This is a salad, BUT it is meant to be a main dish and is delicious!

*Grilled Steak Salad w/Hot Bacon Dressing*


Grilled Steak, cut into strips
Baby Spinach leaves
Romaine Lettuce
Chopped Roma tomatoes
Chopped red onion
Hard-boiled eggs, sliced
Grated Parmesan cheese
Chopped fresh parsley

Hot Bacon Dressing


Place greens in a large bowl, toss with chopped tomatoes and onions. Distribute to individual plates. Place grilled steak strips among greens add egg slices. Drizzle dressing over salad and top with grated Parmesan cheese and parsley.

*Hot Bacon Dressing*


6 slices bacon, diced 
1/2 cup finely chopped yellow onions (sweet onions work well) 
vegetable oil 
2 teaspoons cornstarch, mixed with 
2 teaspoons water 
1/2 cup white vinegar 
1/2 cup water 
1/4 cup sugar 
salt and pepper to taste 

1. Fry bacon until crisp. 
2. Remove bacon from pan leaving fat. 
3. Set bacon aside. 
4. Add onion to bacon fat in pan and cook 5 minutes until onion is soft. 
5. Remove onion from pan leaving fat. 
6. Set onion aside with bacon. 
7. Pour bacon fat into measuring cup and add enough vegetable oil to equal 1/2 cup. 
8. Add fat/oil to cornstarch mixture and set aside. 
9. Combine vinegar, water, sugar, salt and pepper in small saucepan and heat to a boil. 
10. Add cornstarch mixture and cook until thickened about 1-2 minutes. 
11. Remove from heat and add bacon and onion. 
12. Serve while warm. 

Yield: 1 1/2 cups


----------



## GrannyG (Mar 26, 2005)

Preachers Beans 

--------------------------------------------------------------------------------

This is the recipe if cooking for a crowd. Our school served this delicious meal to the staff. The recipe has been passed from school to school, but I don't want to loose it, so will post it to save it, because when I put something up, it may take years to find it again !

Ingredients:

Ranch Style Beans (These are canned chili beans)

Pinto Beans

Sausage, rolled into balls

Hamburger....browned

Onions

Green Chilies

Rotel Tomatoes (tomatoes with green chili, a little hot in flavor)

Taco Seasoning

You can adjust the quantity of ingredients depending on your crowd. Our school used a big

roaster, a 2 pound package of regular Sausage, and 4 pounds of ground round. The sausage

was rolled into balls and baked in the oven until done. The ground round was browned and 

placed in the roaster. They used 4 cans of pinto beans, 4 cans of Ranch style beans, 3 cans of mild 

Rotel tomatoes, and 3 small cans of diced green chilies. (You can also add Kidney Beans). They

used three packages of mild Taco seasoning. You can also add sauteed Onions. You can

have cheese, jalapenos, black olives, etc. for toppings and this is served over rice, cornbread,

tostados or Fritos. Enjoy !


----------



## Topaz Farm (Jan 27, 2005)

Stuffed Bell Pepper

1 lb. hamburger
1/3 cup rice (uncooked)
2 small cans tomato sauce
1 tsp chili powder
1/4 cup chopped onion
1 cup water
1 beef bouillon cube
salt, pepper, garlic powder to taste
2 -3 bell peppers (I like to par boil mine )
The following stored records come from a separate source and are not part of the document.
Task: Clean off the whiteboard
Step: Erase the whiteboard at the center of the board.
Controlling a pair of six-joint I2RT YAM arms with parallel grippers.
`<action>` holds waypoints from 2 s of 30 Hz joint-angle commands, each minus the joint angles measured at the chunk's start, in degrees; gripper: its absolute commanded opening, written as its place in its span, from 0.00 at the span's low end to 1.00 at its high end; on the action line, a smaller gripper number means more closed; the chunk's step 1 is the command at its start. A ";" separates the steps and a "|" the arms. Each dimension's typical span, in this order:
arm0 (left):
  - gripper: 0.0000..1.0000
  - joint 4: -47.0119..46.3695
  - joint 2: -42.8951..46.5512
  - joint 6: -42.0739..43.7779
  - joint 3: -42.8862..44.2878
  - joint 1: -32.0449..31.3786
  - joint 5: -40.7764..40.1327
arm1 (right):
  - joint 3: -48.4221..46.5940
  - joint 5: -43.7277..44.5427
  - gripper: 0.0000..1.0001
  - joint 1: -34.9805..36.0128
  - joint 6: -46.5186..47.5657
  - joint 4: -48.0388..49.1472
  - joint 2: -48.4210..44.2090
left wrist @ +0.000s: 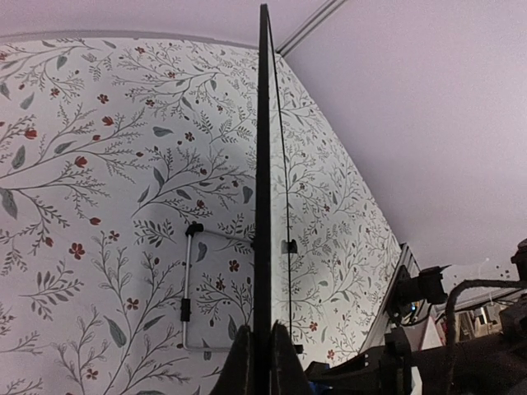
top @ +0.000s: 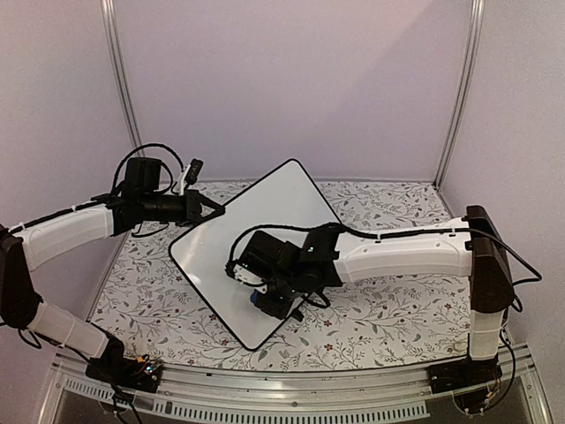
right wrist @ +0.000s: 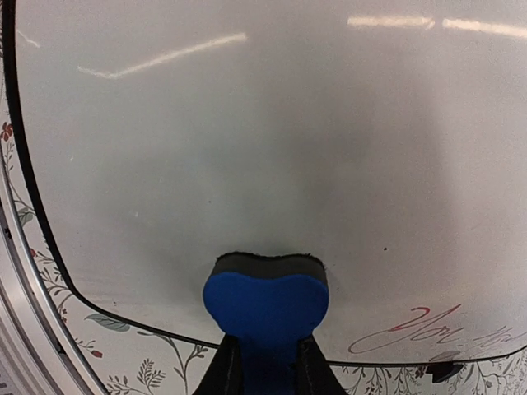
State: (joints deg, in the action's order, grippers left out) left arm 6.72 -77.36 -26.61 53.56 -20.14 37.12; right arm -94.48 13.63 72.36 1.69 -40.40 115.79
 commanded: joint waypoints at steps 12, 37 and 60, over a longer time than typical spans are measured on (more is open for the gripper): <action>0.00 0.39 -0.02 -0.06 -0.74 1.06 -3.11 | 6.15 0.05 0.08 -2.71 -4.10 -11.36 1.14; 0.00 0.29 0.11 -0.03 -0.74 1.09 -3.06 | -0.80 7.55 0.08 -3.49 -3.28 -4.66 0.79; 0.00 0.29 -0.07 -0.08 -0.72 1.20 -2.89 | 4.05 -0.13 0.08 -7.11 -5.38 2.96 -7.09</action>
State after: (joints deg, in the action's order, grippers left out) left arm 6.61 -77.36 -27.14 53.56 -20.10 37.08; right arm -90.43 15.27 68.31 -2.17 -43.97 112.75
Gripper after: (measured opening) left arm 0.024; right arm 0.164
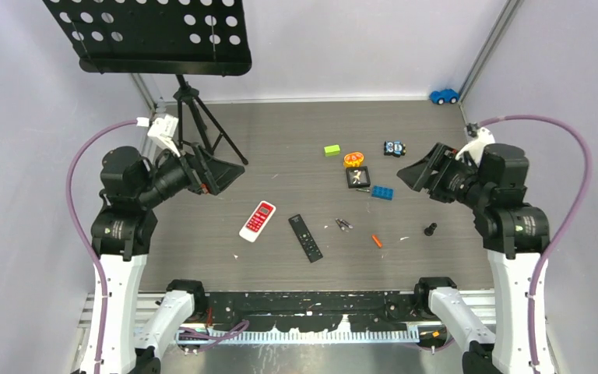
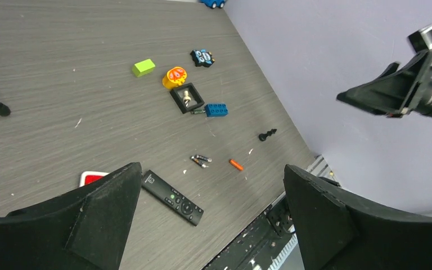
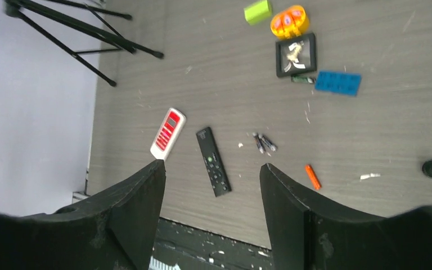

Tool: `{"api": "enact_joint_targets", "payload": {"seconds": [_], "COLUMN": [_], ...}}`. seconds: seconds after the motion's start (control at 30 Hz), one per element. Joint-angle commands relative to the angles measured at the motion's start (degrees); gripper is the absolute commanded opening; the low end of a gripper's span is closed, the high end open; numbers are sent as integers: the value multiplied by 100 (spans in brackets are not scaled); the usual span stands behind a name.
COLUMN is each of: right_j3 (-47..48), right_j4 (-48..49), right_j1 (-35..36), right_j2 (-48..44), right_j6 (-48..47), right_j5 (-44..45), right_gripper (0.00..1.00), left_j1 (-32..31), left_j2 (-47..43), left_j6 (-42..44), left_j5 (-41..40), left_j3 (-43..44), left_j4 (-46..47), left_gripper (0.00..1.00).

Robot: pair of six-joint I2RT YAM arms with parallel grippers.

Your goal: Load the batteries into the remote control

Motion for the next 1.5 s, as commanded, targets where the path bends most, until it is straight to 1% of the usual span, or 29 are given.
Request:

Brown hamburger, drain. Add rice, onion, seasonings, cook for about 5 minutes. Add remaining ingredients (except bell peppers). Cook covered until rice absorbs liquid. Fill peppers with meat mixture, cover and bake at 350 for about 30 minutes.


----------



## wombatcat (Mar 29, 2005)

1 lb hamburger
4 packs creamy chicken ramen noodles
1 can corn (drained)

Brown 1 lb hamburger in skillet, leave in about 2 teaspoons of grease, drain the rest.

While hamburger is browning, cook the noodles from 4 packs of CREAMY CHICKEN ramen noodles. The Creamy Chicken is a little less common than the chicken or beef that people usually see, they do sell it at WalMart, though.

Drain the noodles.

When hamburger is done/drained, add the ramen noodles to the hamburger.
Add the "spice" packets from the noodles to this mix.
Add the can of corn.
Mix everything together, cook on medium for about 10 more minutes, until the corn iis heated through. 

Enjoy. DH would have this every day if he could.


----------



## myminifarm (Sep 6, 2007)

Sweet & Sour Meatballs

1 small can tomato sauce
1 small can cranberry sauce
ground beef
sugar
Note: use small cans for under 2 lbs of meat and large cans for over 2 lbs of meat.

Season ground beef to taste. Add Â¼ cup of sugar. From into bite size meatballs (do not over handle or meat gets tough) and brown. Mix tomato sauce and cranberry sauce in saucepan. Add meatballs, simmer for about 1 hour.
This recipe is best when made the day before. Reheat. Serve piping hot if possible

I serve it with a loaf of fresh warm home baked bread & it makes a great meal & is super easy.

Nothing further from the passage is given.